Forget being identified as a company with a share price at a 52-week low – this week General Motors (GM) were identified as a company with a share price at a 53-year low. Goldman Sachs issued a “Sell” rating expressing concerns about the broad auto sector and suggesting GM may need to raise capital. The broad auto sector issues can be summarised by this quote from a CIBC economic report on oil prices – “Over the next four years, we are likely to witness the greatest mass exodus of vehicles off America’s highways in history. By 2012, there should be some 10 million fewer vehicles on American roadways than there are today—a decline that dwarfs all previous adjustments including those during the two OPEC oil shocks.” Any forecast growth for GM isn’t coming from the US market.
GM’s revenues decreased from US$195.3 billion in 2004 to US$181.1 billion in 2007 – a (2.5%) compound annual growth rate. Our assumptions of revenues for the next three years are US$173.75 billion in 2008 growing to US$190.25 billion in 2010 – a 4.6% compound annual growth rate (2008-10). We have projected EBITDA margins of 4.5% in 2008 then a flat 5.5% moving forward. We have used a terminal growth rate of 3%. We calculated this terminal growth rate based on year three growth of 3.5% dropping to a 3% stable growth rate by year 10. Our view is that this growth is coming from outside the US market – GM has approximately 60% of sales from international (i.e. non-US) markets. We used a terminal capital expenditure number of US$8.5 billion. We have used a WACC (discount rate) of 9.5%.

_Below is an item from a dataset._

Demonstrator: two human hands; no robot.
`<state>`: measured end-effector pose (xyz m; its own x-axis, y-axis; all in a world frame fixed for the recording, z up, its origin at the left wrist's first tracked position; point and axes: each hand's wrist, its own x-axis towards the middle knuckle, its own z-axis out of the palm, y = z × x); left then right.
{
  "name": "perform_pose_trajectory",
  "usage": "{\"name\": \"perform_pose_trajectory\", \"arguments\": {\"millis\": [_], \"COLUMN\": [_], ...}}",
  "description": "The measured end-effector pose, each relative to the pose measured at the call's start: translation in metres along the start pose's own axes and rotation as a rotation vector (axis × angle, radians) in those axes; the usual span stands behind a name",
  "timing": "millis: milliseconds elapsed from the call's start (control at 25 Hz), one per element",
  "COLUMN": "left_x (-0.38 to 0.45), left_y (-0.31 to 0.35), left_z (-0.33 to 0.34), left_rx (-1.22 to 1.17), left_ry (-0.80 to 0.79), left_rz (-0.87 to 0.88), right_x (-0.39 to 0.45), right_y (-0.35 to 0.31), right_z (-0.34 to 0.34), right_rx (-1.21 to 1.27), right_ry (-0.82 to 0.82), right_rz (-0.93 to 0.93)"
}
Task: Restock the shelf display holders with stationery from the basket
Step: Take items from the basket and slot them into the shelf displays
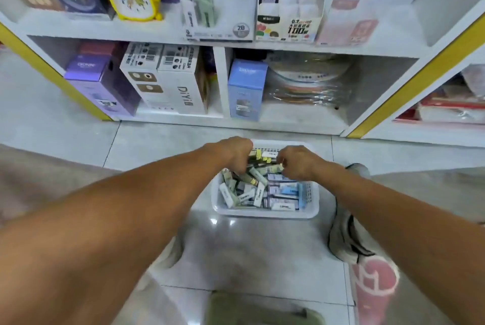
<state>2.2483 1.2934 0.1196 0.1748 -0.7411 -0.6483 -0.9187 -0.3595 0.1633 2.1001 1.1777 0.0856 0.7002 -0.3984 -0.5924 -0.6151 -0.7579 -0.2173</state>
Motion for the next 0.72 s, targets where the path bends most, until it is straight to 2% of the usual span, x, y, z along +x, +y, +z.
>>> {"name": "perform_pose_trajectory", "arguments": {"millis": [80, 160, 320, 560, 720], "left_x": [0.014, 0.025, 0.053, 0.101, 0.116], "left_y": [-0.001, -0.004, -0.012, -0.015, -0.012], "left_z": [0.036, 0.064, 0.091, 0.094, 0.102], "left_rx": [-0.022, -0.053, -0.087, -0.145, -0.027], "left_ry": [-0.049, -0.027, 0.075, 0.095, 0.152], "left_rz": [-0.001, -0.012, -0.042, -0.094, -0.118], "right_x": [0.007, 0.011, 0.021, 0.032, 0.037], "right_y": [0.017, 0.031, 0.043, 0.041, 0.037], "right_z": [0.038, 0.067, 0.101, 0.126, 0.129], "right_rx": [0.010, 0.005, 0.048, 0.128, 0.238], "right_ry": [-0.083, -0.096, -0.009, 0.122, 0.197], "right_rz": [0.028, 0.072, 0.151, 0.179, 0.204]}}
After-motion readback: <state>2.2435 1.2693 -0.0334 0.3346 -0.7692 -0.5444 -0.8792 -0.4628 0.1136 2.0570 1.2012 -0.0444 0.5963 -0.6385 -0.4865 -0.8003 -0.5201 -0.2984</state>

Our analysis incorporates the cash and debt on the GM balance sheet – Valuecruncher calculates a net debt number.
Our analysis gives a valuation of US$10.49 which is 9.2% below the current share price of US$11.55.
GM presents an illustration of the sensitivity of key inputs for a discounted cash flow (DCF) model like we use here at Valuecruncher. There are a range of key assumptions where small changes can make significant changes to the valuation. The most significant of these in our model is the EBITDA margin in 2010. If GM can get the EBITDA margin to 6.0% in 2010 (we are projecting 5.5%) then, with all other assumptions constant, we produce a valuation of $26.03 (125% above the current share price). However if we reduce the EBITDA margin to 5.0% in 2010 we place a zero valuation on the GM shares. This doesn’t make the analysis less valuable – it simply illustrates the areas where there are opportunities and risks associated with the on-going GM financial performance.
Based on our analysis the current valuation looks slightly overvalued – but very sensitive to the assumptions identified (especially EBITDA margins). If GM can beat the numbers identified then there is potentially significant upside – if they can’t then the future could look bleak. Play with our assumptions – what does your analysis say?